Assignment: Because the copy must hold no pictures, return the data below with all of its words intact.

Stored data
════════════════
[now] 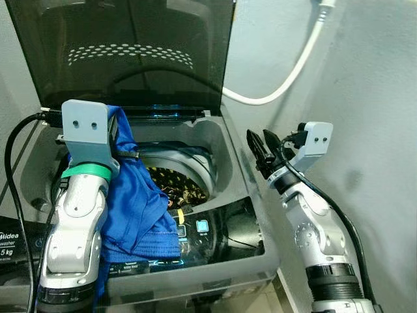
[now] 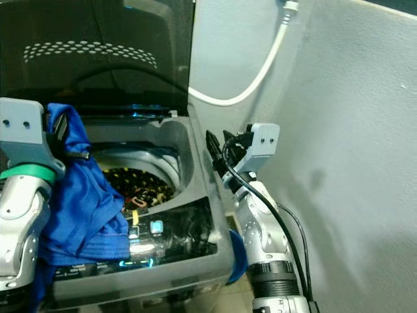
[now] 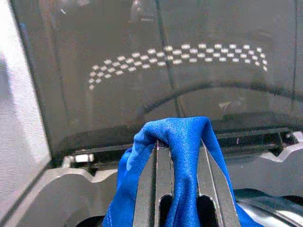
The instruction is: Clothes washing
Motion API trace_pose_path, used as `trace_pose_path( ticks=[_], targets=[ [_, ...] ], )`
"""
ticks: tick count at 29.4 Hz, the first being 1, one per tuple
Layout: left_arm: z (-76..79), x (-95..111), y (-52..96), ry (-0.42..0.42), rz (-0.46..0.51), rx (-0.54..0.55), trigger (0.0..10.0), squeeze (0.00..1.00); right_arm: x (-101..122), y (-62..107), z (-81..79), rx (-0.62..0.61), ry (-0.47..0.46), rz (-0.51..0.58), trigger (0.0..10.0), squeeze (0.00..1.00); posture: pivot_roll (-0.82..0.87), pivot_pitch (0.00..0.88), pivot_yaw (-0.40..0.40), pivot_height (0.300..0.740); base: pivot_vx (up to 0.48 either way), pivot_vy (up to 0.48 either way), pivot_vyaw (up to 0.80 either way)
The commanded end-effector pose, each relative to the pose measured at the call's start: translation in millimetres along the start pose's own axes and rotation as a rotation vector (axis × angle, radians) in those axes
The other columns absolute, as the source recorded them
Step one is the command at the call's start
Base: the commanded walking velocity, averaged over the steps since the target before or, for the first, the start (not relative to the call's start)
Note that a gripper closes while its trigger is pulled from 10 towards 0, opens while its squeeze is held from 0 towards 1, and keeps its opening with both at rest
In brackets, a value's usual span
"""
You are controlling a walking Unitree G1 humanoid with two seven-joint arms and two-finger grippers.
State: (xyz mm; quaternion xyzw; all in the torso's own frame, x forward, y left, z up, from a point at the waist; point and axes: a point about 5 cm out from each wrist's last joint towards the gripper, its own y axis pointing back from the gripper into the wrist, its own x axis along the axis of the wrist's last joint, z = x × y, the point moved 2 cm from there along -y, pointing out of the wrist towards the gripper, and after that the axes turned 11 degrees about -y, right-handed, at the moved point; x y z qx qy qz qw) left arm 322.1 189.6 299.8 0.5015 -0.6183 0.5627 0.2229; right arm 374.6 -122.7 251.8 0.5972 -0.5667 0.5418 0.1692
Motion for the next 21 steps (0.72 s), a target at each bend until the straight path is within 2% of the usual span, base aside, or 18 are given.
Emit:
trace_pose_path(
  ticks=[1, 7, 21],
  targets=[
    [0.0, -1.1, 1.4, 0.004, -0.007, 0.0, 10.0, 0.0, -2.7, 3.4, 4.5, -0.013, 0.005, -0.011, 10.0, 0.0, 0.05, 0.043, -0.017, 0.74, 0.0, 0.0, 0.0],
    [-1.7, -1.6, 0.7, 0.01, -0.012, 0.002, 10.0, 0.0, -2.7, 3.1, 4.8, -0.015, 0.004, -0.011, 10.0, 0.0, 0.05, 0.044, -0.018, 0.74, 0.0, 0.0, 0.0],
    [-3.3, -1.1, -0.2, 0.013, -0.005, 0.003, 10.0, 0.0, -2.3, 3.5, 6.8, -0.022, 0.005, -0.008, 10.0, 0.0, 0.05, 0.045, -0.014, 0.74, 0.0, 0.471, 0.0]
  ],
)
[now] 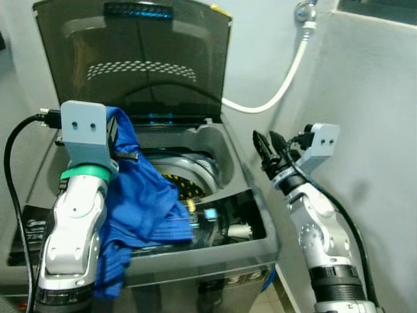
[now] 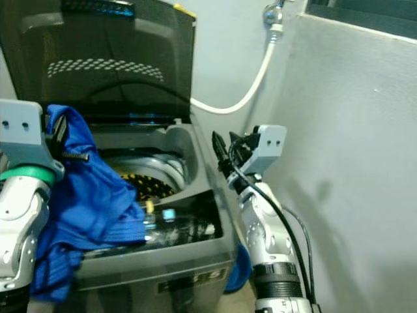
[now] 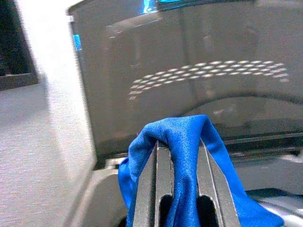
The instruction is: Clothes washing
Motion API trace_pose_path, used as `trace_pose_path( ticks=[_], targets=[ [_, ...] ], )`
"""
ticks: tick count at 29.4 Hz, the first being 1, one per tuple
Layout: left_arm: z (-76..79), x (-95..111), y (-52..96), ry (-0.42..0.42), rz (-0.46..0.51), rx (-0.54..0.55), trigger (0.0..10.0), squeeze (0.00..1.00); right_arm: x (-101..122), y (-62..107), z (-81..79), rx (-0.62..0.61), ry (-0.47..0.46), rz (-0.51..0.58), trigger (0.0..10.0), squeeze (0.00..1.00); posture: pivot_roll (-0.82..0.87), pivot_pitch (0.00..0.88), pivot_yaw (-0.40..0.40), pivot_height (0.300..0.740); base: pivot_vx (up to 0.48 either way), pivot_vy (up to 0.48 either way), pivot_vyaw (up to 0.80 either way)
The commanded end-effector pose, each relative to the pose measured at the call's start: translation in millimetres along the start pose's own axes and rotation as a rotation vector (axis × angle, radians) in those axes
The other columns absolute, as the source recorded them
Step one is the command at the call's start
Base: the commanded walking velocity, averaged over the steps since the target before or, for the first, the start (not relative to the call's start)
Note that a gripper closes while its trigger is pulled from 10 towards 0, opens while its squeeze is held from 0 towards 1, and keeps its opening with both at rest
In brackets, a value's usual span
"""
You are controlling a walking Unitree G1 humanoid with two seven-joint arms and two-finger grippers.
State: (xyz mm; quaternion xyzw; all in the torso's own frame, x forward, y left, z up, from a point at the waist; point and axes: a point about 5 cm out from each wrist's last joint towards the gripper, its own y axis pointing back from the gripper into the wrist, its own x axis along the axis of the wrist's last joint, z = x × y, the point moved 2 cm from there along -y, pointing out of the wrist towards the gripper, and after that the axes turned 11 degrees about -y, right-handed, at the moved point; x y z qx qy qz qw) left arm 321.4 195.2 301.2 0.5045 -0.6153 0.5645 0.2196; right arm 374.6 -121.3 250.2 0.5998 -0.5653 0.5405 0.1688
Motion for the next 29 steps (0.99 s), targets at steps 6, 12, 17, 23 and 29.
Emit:
trace_pose_path(
  ticks=[6, 12, 17, 23, 29],
  targets=[
    [1.5, -0.2, 0.4, 0.016, -0.004, -0.005, 10.0, 0.0, 0.1, 3.0, 7.3, -0.022, 0.01, -0.003, 10.0, 0.0, 0.05, 0.046, -0.016, 0.74, 0.0, 0.471, 0.0],
    [-1.3, -3.1, 1.0, -0.044, -0.03, -0.001, 10.0, 0.0, -0.5, 2.5, 6.7, -0.019, 0.01, -0.005, 10.0, 0.0, 0.05, 0.043, -0.018, 0.74, 0.0, -0.164, 0.0],
    [-2.2, -4.4, 0.7, -0.036, -0.038, 0.007, 10.0, 0.0, -0.4, 2.5, 6.7, -0.019, 0.01, -0.004, 10.0, 0.0, 0.05, 0.042, -0.018, 0.74, 0.0, -0.192, 0.0],
    [3.9, -10.3, -2.4, -0.016, -0.071, -0.028, 10.0, 0.0, 0.1, 1.7, 6.1, -0.018, 0.011, 0.0, 10.0, 0.0, 0.05, 0.039, -0.017, 0.74, 0.0, 0.0, 0.0],
    [10.6, -8.2, -7.4, -0.075, -0.033, -0.078, 10.0, 0.0, 0.9, 0.8, 5.2, -0.016, 0.011, 0.005, 10.0, 0.0, 0.05, 0.038, -0.022, 0.74, 0.0, 0.0, 0.0]
  ],
)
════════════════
Result below:
[now] 
[now] 
[now] 
The instruction is: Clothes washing
Motion API trace_pose_path, used as `trace_pose_path( ticks=[_], targets=[ [_, ...] ], )`
"""
ticks: tick count at 29.4 Hz, the first being 1, one per tuple
Layout: left_arm: z (-76..79), x (-95..111), y (-52..96), ry (-0.42..0.42), rz (-0.46..0.51), rx (-0.54..0.55), trigger (0.0..10.0), squeeze (0.00..1.00); right_arm: x (-101..122), y (-62..107), z (-81..79), rx (-0.62..0.61), ry (-0.47..0.46), rz (-0.51..0.58), trigger (0.0..10.0), squeeze (0.00..1.00); posture: pivot_roll (-0.82..0.87), pivot_pitch (0.00..0.88), pivot_yaw (-0.40..0.40), pivot_height (0.300..0.740); base: pivot_vx (up to 0.48 either way), pivot_vy (up to 0.48 either way), pivot_vyaw (up to 0.80 either way)
The commanded end-effector pose, each relative to the pose measured at the call's start: translation in millimetres along the start pose's own axes and rotation as a rotation vector (axis × angle, radians) in those axes
The other columns absolute, as the source recorded them
Step one is the command at the call's start
Base: the commanded walking velocity, averaged over the steps since the target before or, for the first, the start (not relative to the call's start)
Note that a gripper closes while its trigger is pulled from 10 towards 0, opens while its squeeze is held from 0 towards 1, and keeps its opening with both at rest
In brackets, a value's usual span
"""
You are controlling a walking Unitree G1 humanoid with two seven-joint arms and two-finger grippers.
State: (xyz mm; quaternion xyzw; all in the torso's own frame, x forward, y left, z up, from a point at the waist; point and axes: a point about 5 cm out from each wrist's last joint towards the gripper, its own y axis pointing back from the gripper into the wrist, its own x axis along the axis of the wrist's last joint, z = x × y, the point moved 2 cm from there along -y, pointing out of the wrist towards the gripper, and after that the axes turned 11 degrees about -y, right-handed, at the moved point; x y z qx qy qz qw) left arm 322.1 189.6 299.8 0.5015 -0.6183 0.5627 0.2229; right arm 374.6 -122.7 251.8 0.5972 -0.5667 0.5418 0.1692
Motion for the next 21 steps (0.72 s), a target at each bend until the straight path is within 2% of the usual span, base aside, or 18 are given.
Emit:
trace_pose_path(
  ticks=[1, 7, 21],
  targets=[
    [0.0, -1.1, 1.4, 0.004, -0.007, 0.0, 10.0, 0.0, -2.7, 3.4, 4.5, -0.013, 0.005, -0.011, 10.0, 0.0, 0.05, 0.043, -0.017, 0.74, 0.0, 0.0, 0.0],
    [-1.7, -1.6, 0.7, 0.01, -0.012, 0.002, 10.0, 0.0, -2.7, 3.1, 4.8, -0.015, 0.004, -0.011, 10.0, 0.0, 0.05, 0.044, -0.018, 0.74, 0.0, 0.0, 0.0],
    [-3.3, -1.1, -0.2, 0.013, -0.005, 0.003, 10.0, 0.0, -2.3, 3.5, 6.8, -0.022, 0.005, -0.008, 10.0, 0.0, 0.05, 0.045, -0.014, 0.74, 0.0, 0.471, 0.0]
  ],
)
[now] 
[now] 
[now] 
The instruction is: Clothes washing
Motion API trace_pose_path, used as `trace_pose_path( ticks=[_], targets=[ [_, ...] ], )`
"""
ticks: tick count at 29.4 Hz, the first being 1, one per tuple
Layout: left_arm: z (-76..79), x (-95..111), y (-52..96), ry (-0.42..0.42), rz (-0.46..0.51), rx (-0.54..0.55), trigger (0.0..10.0), squeeze (0.00..1.00); right_arm: x (-101..122), y (-62..107), z (-81..79), rx (-0.62..0.61), ry (-0.47..0.46), rz (-0.51..0.58), trigger (0.0..10.0), squeeze (0.00..1.00); posture: pivot_roll (-0.82..0.87), pivot_pitch (0.00..0.88), pivot_yaw (-0.40..0.40), pivot_height (0.300..0.740); base: pivot_vx (up to 0.48 either way), pivot_vy (up to 0.48 either way), pivot_vyaw (up to 0.80 either way)
The commanded end-effector pose, each relative to the pose measured at the call's start: translation in millimetres along the start pose's own axes and rotation as a rotation vector (axis × angle, radians) in those axes
The other columns absolute, as the source recorded them
Step one is the command at the call's start
Base: the commanded walking velocity, averaged over the steps since the target before or, for the first, the start (not relative to the call's start)
Note that a gripper closes while its trigger is pulled from 10 towards 0, opens while its squeeze is held from 0 towards 1, and keeps its opening with both at rest
In brackets, a value's usual span
"""
You are controlling a walking Unitree G1 humanoid with two seven-joint arms and two-finger grippers.
State: (xyz mm; quaternion xyzw; all in the torso's own frame, x forward, y left, z up, from a point at the waist; point and axes: a point about 5 cm out from each wrist's last joint towards the gripper, its own y axis pointing back from the gripper into the wrist, its own x axis along the axis of the wrist's last joint, z = x × y, the point moved 2 cm from there along -y, pointing out of the wrist towards the gripper, and after that the axes turned 11 degrees about -y, right-handed, at the moved point; x y z qx qy qz qw) left arm 321.4 195.2 301.2 0.5045 -0.6153 0.5645 0.2196; right arm 374.6 -121.3 250.2 0.5998 -0.5653 0.5405 0.1688
Motion for the next 29 steps (0.99 s), targets at steps 6, 12, 17, 23 and 29.
Emit:
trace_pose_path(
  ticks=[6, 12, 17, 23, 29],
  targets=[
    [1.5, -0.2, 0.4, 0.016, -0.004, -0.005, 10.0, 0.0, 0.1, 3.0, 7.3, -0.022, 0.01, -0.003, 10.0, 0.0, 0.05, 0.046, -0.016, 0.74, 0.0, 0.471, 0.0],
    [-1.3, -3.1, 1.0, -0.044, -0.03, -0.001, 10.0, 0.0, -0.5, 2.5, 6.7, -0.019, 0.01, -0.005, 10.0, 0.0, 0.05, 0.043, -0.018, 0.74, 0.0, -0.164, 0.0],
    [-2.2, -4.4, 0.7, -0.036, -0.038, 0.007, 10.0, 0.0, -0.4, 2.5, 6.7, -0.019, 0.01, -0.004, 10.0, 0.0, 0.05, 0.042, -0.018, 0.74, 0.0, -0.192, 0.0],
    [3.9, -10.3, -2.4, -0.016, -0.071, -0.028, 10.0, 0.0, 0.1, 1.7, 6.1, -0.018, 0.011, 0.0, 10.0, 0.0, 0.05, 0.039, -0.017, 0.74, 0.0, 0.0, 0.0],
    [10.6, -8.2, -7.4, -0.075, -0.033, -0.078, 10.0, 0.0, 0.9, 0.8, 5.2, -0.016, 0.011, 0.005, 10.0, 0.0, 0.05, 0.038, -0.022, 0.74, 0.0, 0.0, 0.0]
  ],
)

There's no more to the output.